■ Assignment
What lines of the data include the string "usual"? Copy them all.

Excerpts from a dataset

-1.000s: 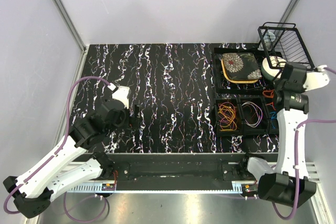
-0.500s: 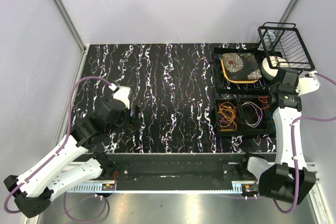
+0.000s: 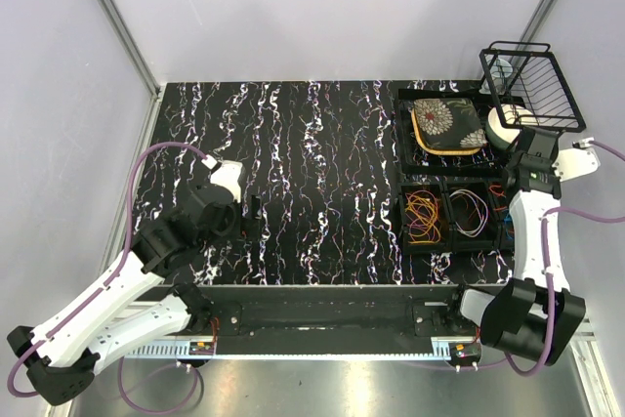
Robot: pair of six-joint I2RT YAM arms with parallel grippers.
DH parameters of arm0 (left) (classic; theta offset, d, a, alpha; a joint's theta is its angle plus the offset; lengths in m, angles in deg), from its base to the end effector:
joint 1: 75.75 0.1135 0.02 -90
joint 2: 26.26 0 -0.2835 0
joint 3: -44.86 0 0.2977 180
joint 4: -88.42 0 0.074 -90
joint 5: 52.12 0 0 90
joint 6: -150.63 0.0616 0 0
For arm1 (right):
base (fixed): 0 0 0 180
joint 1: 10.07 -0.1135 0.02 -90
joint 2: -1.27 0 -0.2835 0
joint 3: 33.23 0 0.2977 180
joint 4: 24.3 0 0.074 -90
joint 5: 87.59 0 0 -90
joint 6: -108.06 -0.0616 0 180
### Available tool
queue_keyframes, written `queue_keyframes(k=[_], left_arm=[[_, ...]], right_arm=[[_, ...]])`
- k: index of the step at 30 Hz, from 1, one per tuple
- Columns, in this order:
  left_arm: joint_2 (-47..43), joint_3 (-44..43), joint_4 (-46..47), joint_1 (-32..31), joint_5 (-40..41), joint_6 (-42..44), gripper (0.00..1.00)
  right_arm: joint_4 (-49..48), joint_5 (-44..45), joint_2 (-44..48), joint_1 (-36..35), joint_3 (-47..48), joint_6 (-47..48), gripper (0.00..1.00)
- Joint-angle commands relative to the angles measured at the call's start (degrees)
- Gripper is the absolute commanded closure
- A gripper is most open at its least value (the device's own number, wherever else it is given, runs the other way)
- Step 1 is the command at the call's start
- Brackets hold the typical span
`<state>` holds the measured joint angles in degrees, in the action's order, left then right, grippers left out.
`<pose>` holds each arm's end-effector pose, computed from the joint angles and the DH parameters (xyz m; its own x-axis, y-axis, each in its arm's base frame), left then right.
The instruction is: Untangle the cables
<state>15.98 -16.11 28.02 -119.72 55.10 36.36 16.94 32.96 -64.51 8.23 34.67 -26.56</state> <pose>0.1503 -0.1197 0.3114 -0.6434 0.0751 -0.7619 0.2628 0.9564 -0.1276 0.2748 -0.1238 0.3029 0.0265 0.6283 -0.7775 0.8797 0.3547 0.3167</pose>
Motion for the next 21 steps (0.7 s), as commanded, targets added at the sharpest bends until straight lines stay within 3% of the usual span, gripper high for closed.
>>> queue_keyframes(k=[1, 21], left_arm=[[0.3, 0.3, 2.63, 0.11, 1.77, -0.34, 0.01], [1.79, 0.12, 2.45, 0.2, 1.86, -0.43, 0.01]], right_arm=[[-4.46, 1.19, -0.49, 1.2, -2.65, -0.64, 1.0], [-13.87, -5.49, -5.76, 2.44, -11.01, 2.0, 1.0]])
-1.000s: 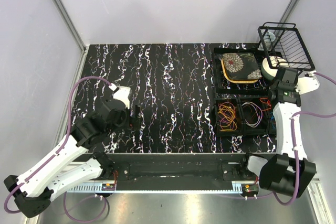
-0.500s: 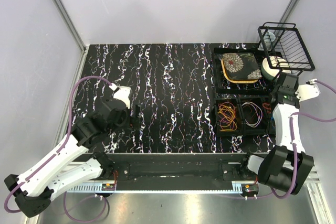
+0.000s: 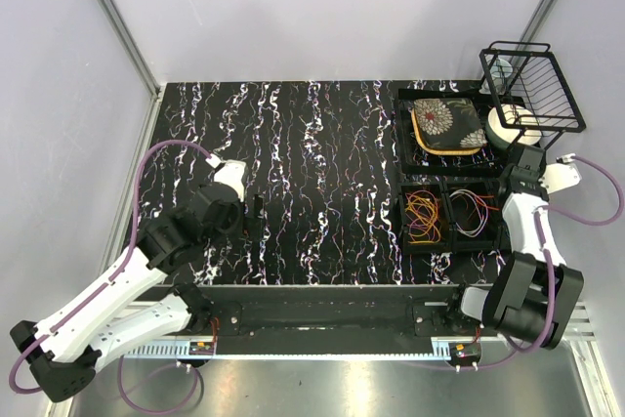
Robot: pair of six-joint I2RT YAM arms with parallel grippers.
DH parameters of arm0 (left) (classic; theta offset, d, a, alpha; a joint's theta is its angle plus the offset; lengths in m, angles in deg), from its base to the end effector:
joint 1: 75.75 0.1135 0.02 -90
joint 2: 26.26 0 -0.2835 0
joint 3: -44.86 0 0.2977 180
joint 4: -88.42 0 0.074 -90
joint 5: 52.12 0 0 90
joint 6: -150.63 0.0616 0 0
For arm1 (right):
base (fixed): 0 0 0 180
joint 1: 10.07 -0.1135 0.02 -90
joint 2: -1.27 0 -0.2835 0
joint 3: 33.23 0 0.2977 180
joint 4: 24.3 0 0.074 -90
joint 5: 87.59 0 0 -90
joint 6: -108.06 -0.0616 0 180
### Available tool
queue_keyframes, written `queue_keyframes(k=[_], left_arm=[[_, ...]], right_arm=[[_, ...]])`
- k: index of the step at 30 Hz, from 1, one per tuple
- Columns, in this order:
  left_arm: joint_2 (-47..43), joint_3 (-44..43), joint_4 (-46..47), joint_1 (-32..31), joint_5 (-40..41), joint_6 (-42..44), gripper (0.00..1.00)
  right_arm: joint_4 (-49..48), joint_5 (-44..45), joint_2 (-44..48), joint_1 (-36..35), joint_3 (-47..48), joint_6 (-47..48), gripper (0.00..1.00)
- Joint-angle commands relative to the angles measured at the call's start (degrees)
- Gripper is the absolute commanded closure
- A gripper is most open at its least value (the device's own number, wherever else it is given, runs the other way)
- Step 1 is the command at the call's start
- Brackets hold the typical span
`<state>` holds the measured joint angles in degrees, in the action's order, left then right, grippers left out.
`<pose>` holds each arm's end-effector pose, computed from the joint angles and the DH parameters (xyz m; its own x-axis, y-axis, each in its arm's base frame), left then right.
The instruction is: Untangle the cables
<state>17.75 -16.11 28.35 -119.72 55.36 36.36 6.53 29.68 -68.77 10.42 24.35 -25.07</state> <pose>0.1552 -0.1240 0.3066 -0.6557 0.0878 -0.7499 0.2577 0.9596 -0.1129 0.2783 -0.1341 0.2275 -0.0425 0.6646 -0.7460 0.8942 0.3584 0.2683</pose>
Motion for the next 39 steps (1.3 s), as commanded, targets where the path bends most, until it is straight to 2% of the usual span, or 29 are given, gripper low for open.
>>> queue_keyframes(k=[1, 8, 15, 16, 17, 18, 19, 25, 29, 33, 39], left_arm=[[-0.06, 0.12, 2.04, 0.11, 1.6, -0.43, 0.01], [-0.15, 0.21, 2.13, 0.2, 1.77, -0.42, 0.01], [0.03, 0.12, 2.04, 0.2, 1.69, -0.34, 0.01], [0.11, 0.21, 1.95, 0.2, 1.77, -0.34, 0.01], [0.03, 0.21, 2.04, 0.2, 1.77, -0.42, 0.01], [0.11, 0.12, 2.04, 0.2, 1.77, -0.43, 0.01], [0.03, 0.12, 2.13, 0.2, 1.69, -0.43, 0.01], [0.2, 0.04, 2.13, 0.2, 1.6, -0.34, 0.01], [0.2, 0.04, 2.13, 0.2, 1.51, -0.34, 0.01], [0.29, 0.04, 2.13, 0.2, 1.42, -0.34, 0.01], [0.38, 0.04, 2.13, 0.2, 1.33, -0.25, 0.01]], right_arm=[[-3.47, -2.48, -2.29, 0.25, -0.78, 0.33, 1.0], [-4.0, 0.5, -3.61, 0.25, -1.75, -0.98, 1.0], [-4.09, -2.39, -6.25, 0.34, -1.92, -2.05, 1.0], [-4.08, -3.18, -6.07, 0.34, -1.57, -1.52, 0.92], [-3.65, -5.27, -5.81, 0.34, -1.22, -0.3, 0.67], [-3.47, -6.34, -5.11, 0.34, 0.0, 0.59, 0.6], [-2.34, -7.91, -4.5, 0.34, 0.71, 1.2, 0.46], [-0.58, -9.34, 2.62, 0.34, 4.31, 3.84, 0.15], [1.8, -10.39, 4.91, 0.34, 6.16, 5.16, 0.1], [4.87, -12.23, 6.93, 0.34, 6.6, 5.26, 0.11], [8.03, -15.49, 10.18, 0.34, 1.25, 3.06, 0.1]])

■ Solution for this task
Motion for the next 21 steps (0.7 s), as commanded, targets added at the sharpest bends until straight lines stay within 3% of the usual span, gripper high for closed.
Motion for the next 39 steps (1.3 s), as commanded, targets where the path bends most, until it is straight to 2% of the usual span, or 29 are given, gripper low for open.

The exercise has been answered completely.